I like “it’s a fool’s errand.” (Which comes from the old and cruel tradition of hazing new coworkers by assigning them impossible tasks — buying some blinker fluid, for example.)
There is also “getting blood from stone” or “getting blood from turnip”, used when you are trying to get something from a source that does not supply that thing. “I was trying to get an explanation from Mom, but it’s like getting blood from a turnip.”
Also, “spinning your wheels” (expending a lot of effort without accomplishing anything, a reference to a car with no traction in sand or mud).
For the literary types, you can say “tilting at windmills”, recalling the mad knight Don Quixote “tilting” (attacking with a lance from horseback) against a windmill he believes to be an evil giant, referring to a futile and stupid, but romantic, attempt to accomplish the impossible.

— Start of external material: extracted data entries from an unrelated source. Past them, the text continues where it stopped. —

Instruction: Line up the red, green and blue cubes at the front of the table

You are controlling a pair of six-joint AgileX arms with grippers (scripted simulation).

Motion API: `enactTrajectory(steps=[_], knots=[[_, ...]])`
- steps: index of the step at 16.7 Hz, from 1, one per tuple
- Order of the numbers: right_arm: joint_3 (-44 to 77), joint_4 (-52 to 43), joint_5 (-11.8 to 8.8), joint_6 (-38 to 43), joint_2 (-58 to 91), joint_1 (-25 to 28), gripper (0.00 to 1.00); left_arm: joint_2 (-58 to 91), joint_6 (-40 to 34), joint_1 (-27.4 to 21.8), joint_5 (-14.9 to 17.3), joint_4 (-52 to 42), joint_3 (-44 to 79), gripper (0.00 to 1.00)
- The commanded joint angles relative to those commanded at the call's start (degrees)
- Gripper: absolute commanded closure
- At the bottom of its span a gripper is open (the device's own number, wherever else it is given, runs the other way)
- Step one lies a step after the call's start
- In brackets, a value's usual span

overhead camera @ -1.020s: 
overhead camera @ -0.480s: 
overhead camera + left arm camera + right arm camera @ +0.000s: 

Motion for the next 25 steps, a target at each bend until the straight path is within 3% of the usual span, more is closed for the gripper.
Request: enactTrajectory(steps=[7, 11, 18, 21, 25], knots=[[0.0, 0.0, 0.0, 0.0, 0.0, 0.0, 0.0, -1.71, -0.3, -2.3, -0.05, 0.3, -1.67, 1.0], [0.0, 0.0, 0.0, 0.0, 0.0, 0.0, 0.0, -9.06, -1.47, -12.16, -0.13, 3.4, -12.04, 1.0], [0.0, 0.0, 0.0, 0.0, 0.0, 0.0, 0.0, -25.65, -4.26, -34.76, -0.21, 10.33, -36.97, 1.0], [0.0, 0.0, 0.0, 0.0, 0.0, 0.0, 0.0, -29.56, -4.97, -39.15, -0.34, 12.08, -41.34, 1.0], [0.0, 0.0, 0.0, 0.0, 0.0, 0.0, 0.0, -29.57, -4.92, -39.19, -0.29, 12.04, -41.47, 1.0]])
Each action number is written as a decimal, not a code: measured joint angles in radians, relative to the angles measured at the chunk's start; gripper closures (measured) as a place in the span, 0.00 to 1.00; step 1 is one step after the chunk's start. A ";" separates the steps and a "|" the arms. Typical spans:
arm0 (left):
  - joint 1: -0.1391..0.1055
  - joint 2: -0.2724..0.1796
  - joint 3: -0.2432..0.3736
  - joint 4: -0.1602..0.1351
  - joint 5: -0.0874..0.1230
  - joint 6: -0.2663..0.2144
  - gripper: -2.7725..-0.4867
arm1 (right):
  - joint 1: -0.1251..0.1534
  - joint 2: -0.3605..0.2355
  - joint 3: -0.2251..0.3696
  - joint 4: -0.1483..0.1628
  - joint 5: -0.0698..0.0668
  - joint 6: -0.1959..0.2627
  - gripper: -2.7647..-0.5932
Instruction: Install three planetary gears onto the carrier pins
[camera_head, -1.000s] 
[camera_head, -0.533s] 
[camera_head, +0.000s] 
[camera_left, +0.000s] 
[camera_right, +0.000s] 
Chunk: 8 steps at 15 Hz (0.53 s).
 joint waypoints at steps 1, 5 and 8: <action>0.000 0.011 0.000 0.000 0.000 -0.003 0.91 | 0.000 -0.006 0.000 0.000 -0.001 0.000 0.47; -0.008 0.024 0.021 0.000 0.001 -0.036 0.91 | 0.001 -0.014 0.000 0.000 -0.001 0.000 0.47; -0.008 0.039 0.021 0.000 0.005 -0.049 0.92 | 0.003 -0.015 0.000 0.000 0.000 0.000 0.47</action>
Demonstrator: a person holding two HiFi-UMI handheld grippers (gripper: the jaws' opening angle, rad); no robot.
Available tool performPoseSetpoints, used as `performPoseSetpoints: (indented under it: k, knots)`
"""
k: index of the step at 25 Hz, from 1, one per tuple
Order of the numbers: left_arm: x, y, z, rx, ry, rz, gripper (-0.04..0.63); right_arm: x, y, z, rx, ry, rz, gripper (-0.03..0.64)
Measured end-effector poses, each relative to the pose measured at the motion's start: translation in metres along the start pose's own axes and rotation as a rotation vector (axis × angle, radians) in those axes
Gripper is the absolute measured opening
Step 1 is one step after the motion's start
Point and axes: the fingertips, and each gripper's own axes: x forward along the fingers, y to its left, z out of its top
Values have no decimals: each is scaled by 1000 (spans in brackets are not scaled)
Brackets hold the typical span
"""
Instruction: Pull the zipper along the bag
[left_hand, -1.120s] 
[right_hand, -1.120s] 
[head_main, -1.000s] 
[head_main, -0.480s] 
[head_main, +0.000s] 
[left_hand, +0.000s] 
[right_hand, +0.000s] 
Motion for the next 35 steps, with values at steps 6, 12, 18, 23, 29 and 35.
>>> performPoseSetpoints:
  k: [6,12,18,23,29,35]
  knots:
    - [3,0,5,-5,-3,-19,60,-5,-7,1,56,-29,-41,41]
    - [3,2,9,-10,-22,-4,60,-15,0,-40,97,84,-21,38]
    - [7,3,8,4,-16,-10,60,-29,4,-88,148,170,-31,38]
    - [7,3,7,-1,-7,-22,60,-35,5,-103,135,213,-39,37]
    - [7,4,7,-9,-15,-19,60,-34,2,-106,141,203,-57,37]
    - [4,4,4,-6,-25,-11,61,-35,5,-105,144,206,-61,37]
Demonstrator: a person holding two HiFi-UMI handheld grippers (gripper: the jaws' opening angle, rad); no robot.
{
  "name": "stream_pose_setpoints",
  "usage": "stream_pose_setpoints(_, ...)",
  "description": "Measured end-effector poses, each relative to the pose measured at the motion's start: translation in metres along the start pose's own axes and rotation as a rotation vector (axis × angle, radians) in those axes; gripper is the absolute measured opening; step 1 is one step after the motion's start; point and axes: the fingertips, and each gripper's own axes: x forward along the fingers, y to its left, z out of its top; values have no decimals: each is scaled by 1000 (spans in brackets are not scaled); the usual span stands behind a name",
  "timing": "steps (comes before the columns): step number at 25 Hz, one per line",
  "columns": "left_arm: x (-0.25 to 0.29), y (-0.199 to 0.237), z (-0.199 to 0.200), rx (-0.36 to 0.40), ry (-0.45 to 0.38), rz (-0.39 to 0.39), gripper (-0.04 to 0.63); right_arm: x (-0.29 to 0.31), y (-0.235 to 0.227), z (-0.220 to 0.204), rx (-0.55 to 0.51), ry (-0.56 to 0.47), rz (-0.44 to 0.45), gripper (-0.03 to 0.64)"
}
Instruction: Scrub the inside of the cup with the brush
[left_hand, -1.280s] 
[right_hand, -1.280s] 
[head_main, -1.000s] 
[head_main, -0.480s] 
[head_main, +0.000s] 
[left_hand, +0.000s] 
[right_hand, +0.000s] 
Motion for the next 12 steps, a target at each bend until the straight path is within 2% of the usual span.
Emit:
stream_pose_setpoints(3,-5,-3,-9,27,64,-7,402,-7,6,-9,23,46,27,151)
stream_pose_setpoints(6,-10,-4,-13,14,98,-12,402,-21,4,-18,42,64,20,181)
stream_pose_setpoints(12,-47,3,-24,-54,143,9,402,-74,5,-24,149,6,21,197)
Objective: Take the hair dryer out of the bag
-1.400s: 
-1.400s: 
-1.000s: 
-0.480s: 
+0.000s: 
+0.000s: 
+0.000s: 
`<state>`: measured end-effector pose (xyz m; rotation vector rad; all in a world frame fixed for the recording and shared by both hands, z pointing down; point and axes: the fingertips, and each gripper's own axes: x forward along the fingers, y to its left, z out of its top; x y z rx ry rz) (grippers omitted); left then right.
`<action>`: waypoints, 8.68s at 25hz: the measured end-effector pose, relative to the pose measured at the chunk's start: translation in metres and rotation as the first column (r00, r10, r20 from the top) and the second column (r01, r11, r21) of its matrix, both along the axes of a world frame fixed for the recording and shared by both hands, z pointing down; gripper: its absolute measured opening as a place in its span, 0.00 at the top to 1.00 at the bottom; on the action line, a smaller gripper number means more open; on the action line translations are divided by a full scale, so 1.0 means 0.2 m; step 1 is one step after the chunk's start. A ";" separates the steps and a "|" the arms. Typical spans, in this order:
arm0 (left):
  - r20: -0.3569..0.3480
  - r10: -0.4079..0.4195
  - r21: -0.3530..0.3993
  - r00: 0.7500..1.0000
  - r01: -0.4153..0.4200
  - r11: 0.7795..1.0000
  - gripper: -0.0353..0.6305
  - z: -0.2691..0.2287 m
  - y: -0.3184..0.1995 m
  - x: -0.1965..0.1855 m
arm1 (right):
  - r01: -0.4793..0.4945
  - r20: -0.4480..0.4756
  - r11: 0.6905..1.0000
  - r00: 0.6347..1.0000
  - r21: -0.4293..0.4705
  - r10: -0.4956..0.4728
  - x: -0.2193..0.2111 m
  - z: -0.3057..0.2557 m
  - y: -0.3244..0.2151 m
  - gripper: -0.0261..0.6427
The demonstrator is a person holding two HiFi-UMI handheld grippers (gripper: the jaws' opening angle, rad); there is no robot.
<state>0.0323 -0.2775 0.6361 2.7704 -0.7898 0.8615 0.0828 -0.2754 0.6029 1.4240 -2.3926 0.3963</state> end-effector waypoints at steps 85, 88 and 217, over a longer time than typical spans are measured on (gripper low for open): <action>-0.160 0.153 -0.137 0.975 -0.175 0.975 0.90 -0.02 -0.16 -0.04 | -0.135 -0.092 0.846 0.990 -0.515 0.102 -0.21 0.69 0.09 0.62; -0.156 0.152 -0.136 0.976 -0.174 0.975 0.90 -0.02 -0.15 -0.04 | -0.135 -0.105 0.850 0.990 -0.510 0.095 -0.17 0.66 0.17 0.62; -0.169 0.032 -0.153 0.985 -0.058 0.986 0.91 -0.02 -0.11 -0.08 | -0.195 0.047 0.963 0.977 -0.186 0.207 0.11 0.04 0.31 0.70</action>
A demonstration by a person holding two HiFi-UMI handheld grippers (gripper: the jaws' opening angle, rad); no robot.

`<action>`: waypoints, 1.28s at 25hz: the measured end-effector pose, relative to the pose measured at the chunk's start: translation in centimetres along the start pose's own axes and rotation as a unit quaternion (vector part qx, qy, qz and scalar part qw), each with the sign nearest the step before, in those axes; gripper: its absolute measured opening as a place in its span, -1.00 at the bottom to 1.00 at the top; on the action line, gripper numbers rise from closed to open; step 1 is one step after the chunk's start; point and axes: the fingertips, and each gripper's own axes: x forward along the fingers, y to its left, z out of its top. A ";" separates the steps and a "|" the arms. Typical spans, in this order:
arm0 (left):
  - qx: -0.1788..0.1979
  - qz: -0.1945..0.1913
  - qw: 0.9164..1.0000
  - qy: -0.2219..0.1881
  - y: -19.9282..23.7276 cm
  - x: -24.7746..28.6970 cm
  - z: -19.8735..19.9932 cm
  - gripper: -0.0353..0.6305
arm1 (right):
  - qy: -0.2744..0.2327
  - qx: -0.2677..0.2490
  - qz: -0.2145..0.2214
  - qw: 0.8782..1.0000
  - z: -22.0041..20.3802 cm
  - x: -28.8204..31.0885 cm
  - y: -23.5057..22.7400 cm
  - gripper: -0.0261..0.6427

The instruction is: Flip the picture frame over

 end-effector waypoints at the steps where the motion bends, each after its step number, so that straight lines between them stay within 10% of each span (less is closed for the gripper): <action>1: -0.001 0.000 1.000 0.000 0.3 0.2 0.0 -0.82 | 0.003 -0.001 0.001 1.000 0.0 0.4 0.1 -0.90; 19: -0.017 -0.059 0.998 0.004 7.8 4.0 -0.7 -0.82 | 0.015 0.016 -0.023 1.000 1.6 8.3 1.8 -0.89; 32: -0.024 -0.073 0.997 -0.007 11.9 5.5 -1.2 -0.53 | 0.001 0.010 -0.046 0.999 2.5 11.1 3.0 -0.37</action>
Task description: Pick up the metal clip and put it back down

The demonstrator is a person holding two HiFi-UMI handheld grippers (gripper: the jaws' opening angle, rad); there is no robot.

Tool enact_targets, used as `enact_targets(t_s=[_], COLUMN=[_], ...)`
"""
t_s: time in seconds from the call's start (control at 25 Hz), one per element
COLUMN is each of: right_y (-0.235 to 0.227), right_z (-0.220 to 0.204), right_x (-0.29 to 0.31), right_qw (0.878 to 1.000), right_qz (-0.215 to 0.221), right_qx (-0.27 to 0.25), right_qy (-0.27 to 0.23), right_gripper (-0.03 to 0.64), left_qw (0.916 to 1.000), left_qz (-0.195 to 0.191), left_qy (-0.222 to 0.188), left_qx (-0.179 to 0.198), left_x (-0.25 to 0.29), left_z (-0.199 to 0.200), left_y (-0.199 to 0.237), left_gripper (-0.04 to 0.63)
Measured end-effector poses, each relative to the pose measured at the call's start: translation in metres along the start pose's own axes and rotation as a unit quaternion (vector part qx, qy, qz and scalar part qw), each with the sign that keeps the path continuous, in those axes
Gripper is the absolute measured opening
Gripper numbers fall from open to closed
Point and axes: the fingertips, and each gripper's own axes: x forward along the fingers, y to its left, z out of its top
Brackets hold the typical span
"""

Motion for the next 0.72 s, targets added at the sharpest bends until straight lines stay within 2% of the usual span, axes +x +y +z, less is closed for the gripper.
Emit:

Trying to reverse an irreversible change is “putting toothpaste back in the tube”. Trying to accomplish too much with too limited resources is “putting 10 pounds of crap in a 5-pound bag”.
Seeking help from someone with no power to help you is “talking to the wrong end of the mule” (the joke being that mules are very stubborn and even if you talk to the head-end, the mule will still not cooperate.)
It's a fool errand.
So is using the idiomwild goose chase
in the current situation appropriate?